- _WORK REQUEST_
Could you reproduce, word for word, everything below from the line containing "value's usual span." down to the line containing "grippers left out.", with both of those lines included and no others?
══════════
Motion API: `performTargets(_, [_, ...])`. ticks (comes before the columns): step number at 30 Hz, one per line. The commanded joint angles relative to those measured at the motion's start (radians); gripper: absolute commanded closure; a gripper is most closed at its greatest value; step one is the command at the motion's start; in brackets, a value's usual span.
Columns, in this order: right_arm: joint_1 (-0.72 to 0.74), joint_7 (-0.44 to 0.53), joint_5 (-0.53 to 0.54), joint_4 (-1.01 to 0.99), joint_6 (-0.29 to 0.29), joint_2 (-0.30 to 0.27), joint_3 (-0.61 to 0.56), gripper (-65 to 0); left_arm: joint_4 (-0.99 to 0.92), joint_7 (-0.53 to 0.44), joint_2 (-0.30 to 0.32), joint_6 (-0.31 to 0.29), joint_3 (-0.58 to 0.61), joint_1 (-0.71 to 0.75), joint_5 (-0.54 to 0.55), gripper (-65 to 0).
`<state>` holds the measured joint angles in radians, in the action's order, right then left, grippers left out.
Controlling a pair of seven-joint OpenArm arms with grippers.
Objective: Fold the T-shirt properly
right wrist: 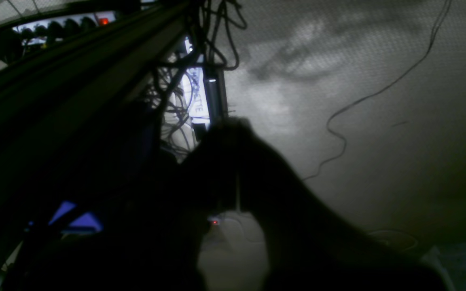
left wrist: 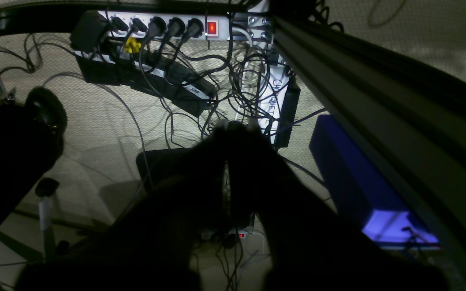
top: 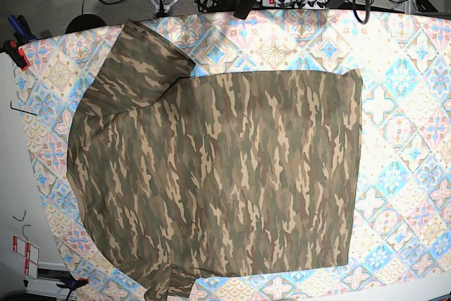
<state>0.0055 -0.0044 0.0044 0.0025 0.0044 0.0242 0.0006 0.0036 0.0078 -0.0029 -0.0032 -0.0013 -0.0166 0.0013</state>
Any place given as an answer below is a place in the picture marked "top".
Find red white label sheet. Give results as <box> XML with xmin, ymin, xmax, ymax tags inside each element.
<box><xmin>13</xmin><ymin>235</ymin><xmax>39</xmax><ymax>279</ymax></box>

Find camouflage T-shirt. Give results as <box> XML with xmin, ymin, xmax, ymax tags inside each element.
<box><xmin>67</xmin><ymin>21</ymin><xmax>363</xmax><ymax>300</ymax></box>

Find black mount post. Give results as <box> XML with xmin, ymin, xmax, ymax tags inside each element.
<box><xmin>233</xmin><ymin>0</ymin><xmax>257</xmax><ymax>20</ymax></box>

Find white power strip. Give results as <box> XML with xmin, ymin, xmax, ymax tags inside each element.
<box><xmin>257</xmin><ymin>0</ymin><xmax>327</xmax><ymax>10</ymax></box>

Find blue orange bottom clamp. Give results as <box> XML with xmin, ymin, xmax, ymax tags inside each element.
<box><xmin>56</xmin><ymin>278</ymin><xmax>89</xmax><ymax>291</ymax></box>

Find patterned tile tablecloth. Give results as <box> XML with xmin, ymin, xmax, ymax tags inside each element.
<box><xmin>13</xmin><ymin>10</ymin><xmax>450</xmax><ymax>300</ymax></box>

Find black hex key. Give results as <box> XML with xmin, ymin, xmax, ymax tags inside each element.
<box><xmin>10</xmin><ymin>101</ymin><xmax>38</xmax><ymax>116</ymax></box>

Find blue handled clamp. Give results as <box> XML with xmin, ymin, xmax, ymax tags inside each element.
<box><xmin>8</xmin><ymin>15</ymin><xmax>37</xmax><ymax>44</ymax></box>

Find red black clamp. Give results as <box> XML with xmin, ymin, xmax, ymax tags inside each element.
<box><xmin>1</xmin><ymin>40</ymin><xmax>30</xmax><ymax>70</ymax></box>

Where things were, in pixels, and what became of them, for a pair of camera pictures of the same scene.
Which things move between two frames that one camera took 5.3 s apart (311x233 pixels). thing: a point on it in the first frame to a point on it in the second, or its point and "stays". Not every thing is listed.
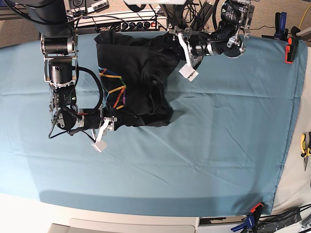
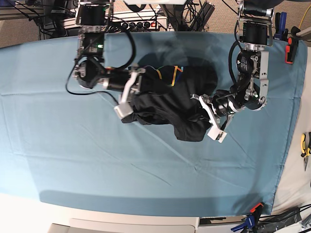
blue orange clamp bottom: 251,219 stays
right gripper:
══════════
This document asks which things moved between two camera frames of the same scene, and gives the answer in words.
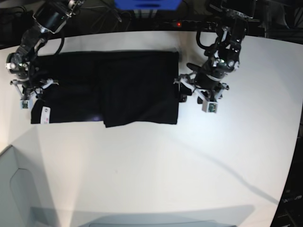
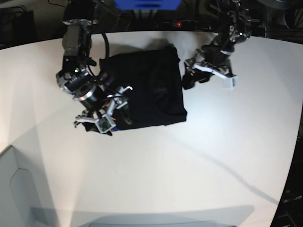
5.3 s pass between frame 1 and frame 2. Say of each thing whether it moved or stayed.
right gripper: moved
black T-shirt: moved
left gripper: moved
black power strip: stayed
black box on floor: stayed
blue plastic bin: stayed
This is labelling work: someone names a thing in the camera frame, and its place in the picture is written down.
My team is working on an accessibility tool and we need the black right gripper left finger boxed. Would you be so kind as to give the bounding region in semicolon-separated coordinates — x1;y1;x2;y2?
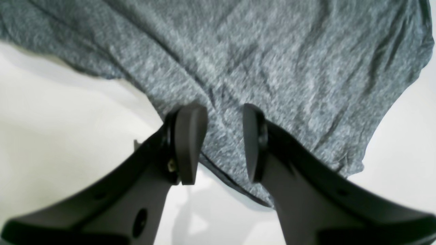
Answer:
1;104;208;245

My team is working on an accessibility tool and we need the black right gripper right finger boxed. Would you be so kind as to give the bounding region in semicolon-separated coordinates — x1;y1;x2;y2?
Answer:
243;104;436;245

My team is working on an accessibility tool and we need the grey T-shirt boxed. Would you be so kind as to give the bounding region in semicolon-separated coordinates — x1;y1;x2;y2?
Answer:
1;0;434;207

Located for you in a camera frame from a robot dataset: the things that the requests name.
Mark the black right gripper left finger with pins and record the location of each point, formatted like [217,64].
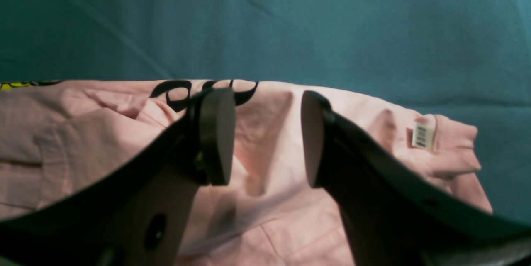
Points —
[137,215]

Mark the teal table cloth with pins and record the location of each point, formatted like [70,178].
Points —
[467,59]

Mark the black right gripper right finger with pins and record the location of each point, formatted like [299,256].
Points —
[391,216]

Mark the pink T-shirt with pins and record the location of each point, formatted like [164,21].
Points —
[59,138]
══════════
- _TASK RESULT_
Motion API: `performTargets(_, [_, ...])`. ticks (comes before the columns): step number at 30 Hz, one per line. The commanded joint angles relative to those measured at the motion's start (radians); gripper: absolute commanded closure; a gripper is most closed at its greatest value; step one is the command at the motion's start; in brackets, a value's usual span.
Columns, in this order: right_arm: joint_1 (-0.72 to 0.74), joint_7 (-0.44 to 0.53), joint_5 (-0.53 to 0.54), joint_4 (-1.01 to 0.99), joint_6 (-0.29 to 0.29), joint_2 (-0.30 to 0.27), joint_3 (-0.61 to 0.56), gripper (-65 to 0); left_arm: joint_4 (-0.99 to 0.92), joint_7 (-0.53 to 0.44), joint_2 (-0.30 to 0.32), joint_6 (-0.31 to 0.29), joint_3 (-0.58 to 0.61), joint_1 (-0.71 to 0.75), joint_5 (-0.54 to 0.55), gripper (-65 to 0).
`<state>` holds the measured joint angles in radians, in the action's order, right then left, grippers left out.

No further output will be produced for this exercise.